The MassCentral trail in Northampton stretches from King Street to the Williamsburg town line, but does not include the state-owned portion of the trail that connects on the east side of the railroad at Woodmont Avenue. That portion of the trail runs into Hadley and continues to Belchertown.

Portions of the 5.3-mile trail were among the first municipal trails developed in New England in 1985.

In 2001, the trail expanded to connect to other rail trails and tie various village centers together. The trail runs through downtown Northampton and Florence, the Barrett Street marsh, Look Park, Leeds and the Mill River.

The Manhan trail extends from the north side of downtown south to the Easthampton town line — and continues into Easthampton.

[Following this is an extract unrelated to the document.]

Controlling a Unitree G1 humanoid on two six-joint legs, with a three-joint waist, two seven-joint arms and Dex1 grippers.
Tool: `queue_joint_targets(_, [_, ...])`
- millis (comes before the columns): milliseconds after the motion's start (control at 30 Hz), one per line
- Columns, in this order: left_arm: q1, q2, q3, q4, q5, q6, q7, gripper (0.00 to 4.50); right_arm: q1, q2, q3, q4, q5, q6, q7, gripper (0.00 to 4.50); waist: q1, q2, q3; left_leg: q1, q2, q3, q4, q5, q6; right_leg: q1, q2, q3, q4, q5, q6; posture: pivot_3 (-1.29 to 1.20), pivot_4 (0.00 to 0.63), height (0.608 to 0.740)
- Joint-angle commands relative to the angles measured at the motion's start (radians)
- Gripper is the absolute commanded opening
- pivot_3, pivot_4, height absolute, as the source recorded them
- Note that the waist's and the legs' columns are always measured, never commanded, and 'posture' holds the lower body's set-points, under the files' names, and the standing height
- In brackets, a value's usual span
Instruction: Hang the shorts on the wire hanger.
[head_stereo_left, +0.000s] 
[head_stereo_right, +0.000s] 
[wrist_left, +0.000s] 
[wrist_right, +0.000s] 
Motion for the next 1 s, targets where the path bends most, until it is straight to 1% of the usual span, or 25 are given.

The four-mile trail is within walking distance of 50 percent of the Northampton community. The highlight of the trail is a trail-related art mural on the rail trail bridge over Main Street.

Mayor David J. Narkewicz said the city is pleased that the Department of the Interior recognizes that the trails are of national importance. In addition to being used for recreation and transportation, the trails also support the economy by bringing in visitors who support hotels, restaurants and retail businesses.

“We expect that this designation will encourage more people to travel to Northampton to visit our trails,” Narkewicz said in a press release.

Friday’s announcement made by Secretary of the Interior Sally Jewell, on the eve of National Trails Day on Saturday, designates 452 miles in 11 states to national trail systems that link communities to recreational opportunities on public lands and in local parks across the nation.

Each of the new national recreation trails will receive a certificate of designation, a letter of congratulations from Jewell, and a set of trail markers.

In addition to Northampton, the other Massachusetts trail to earn the designation went to the Dedham Loop Water Trail, a 7.2-mile water trail on the Charles River in the town of Dedham.